> _GIVEN DATA_:

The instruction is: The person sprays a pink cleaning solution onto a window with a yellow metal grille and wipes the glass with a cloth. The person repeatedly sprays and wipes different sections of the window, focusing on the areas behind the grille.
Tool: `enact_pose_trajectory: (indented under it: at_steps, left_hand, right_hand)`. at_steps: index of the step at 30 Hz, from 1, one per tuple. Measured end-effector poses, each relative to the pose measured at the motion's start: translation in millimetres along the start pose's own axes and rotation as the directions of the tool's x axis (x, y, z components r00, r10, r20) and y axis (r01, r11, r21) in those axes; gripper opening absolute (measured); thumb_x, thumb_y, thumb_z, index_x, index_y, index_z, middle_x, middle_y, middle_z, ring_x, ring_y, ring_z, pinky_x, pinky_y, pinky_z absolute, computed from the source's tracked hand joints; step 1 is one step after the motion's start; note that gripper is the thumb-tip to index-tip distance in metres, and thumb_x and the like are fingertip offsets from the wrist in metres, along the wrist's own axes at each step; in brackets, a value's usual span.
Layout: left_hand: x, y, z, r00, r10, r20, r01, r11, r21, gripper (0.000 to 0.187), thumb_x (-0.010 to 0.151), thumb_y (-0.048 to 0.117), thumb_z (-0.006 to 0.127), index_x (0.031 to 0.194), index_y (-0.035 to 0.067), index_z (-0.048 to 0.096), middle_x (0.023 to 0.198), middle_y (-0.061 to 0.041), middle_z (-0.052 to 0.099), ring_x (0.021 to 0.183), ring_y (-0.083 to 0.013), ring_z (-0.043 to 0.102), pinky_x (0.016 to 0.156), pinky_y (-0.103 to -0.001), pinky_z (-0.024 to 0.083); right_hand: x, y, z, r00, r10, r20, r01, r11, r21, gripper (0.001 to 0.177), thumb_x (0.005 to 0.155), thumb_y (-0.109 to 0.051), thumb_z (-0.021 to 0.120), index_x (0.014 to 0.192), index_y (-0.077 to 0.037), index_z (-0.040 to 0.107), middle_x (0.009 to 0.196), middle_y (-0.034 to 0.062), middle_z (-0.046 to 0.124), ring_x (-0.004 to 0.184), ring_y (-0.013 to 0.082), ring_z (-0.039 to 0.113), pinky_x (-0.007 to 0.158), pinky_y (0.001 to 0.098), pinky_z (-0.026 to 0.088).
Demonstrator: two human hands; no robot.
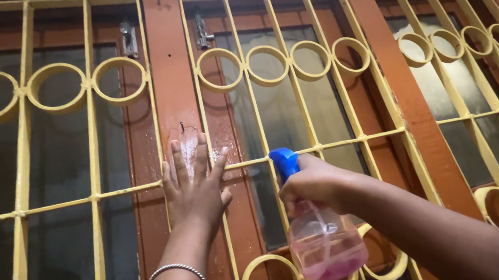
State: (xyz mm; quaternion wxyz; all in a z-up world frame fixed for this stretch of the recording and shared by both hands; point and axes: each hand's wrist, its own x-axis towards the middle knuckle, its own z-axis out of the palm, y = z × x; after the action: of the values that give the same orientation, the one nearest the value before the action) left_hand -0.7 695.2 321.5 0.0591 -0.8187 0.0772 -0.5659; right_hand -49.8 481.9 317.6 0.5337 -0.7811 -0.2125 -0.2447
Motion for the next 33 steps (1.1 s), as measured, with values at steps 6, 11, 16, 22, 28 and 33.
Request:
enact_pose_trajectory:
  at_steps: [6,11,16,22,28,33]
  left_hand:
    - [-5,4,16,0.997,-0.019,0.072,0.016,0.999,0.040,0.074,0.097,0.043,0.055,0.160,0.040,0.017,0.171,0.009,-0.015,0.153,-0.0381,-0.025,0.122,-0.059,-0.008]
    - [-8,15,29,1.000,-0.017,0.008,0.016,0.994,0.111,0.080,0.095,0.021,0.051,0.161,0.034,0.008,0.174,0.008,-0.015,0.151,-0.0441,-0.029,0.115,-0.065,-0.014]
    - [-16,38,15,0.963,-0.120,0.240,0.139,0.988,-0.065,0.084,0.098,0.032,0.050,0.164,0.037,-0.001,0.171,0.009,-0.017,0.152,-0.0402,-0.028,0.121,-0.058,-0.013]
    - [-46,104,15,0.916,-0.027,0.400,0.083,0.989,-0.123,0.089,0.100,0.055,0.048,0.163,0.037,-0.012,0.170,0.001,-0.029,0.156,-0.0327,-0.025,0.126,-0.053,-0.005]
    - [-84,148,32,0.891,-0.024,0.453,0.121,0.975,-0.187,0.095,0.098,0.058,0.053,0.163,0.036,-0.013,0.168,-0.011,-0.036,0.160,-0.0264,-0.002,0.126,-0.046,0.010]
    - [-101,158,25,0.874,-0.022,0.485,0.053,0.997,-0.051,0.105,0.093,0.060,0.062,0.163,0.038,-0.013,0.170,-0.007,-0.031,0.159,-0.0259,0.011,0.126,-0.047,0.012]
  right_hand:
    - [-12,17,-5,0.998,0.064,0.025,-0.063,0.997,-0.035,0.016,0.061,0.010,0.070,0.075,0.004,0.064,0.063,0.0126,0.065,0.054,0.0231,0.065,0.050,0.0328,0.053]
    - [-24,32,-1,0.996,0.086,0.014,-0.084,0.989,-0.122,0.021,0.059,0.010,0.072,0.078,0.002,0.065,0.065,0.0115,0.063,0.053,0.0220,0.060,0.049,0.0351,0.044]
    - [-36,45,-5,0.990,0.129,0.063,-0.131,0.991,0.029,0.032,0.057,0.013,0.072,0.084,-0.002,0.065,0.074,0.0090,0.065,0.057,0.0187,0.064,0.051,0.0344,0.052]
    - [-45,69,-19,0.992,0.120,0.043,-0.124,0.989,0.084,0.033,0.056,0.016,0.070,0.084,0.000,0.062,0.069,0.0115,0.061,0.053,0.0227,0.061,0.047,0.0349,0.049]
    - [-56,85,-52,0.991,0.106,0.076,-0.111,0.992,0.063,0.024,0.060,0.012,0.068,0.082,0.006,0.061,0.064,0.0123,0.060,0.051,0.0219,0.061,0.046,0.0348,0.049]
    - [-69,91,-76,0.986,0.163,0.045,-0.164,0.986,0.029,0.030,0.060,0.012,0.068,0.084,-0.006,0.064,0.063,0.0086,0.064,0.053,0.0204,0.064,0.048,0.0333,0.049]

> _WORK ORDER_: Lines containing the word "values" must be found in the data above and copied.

> _RESPONSE TO THIS EXERCISE_:
State: (xyz mm; quaternion wxyz; all in a z-up world frame fixed for this stretch of the recording and shared by both hands; point and axes: each hand's wrist, its own x-axis towards the middle knuckle, its own z-axis out of the palm, y = z × x; after the action: of the values that give the same orientation, the one nearest the value before the action) left_hand -0.7 695.2 321.5 0.0591 -0.8187 0.0772 -0.5659; right_hand -49.8 481.9 317.6 0.5337 -0.7811 -0.2125 -0.2447
Motion for the next 33 steps (1.1 s), as measured, with values at steps 6, 11, 16, 22, 28 and 33.

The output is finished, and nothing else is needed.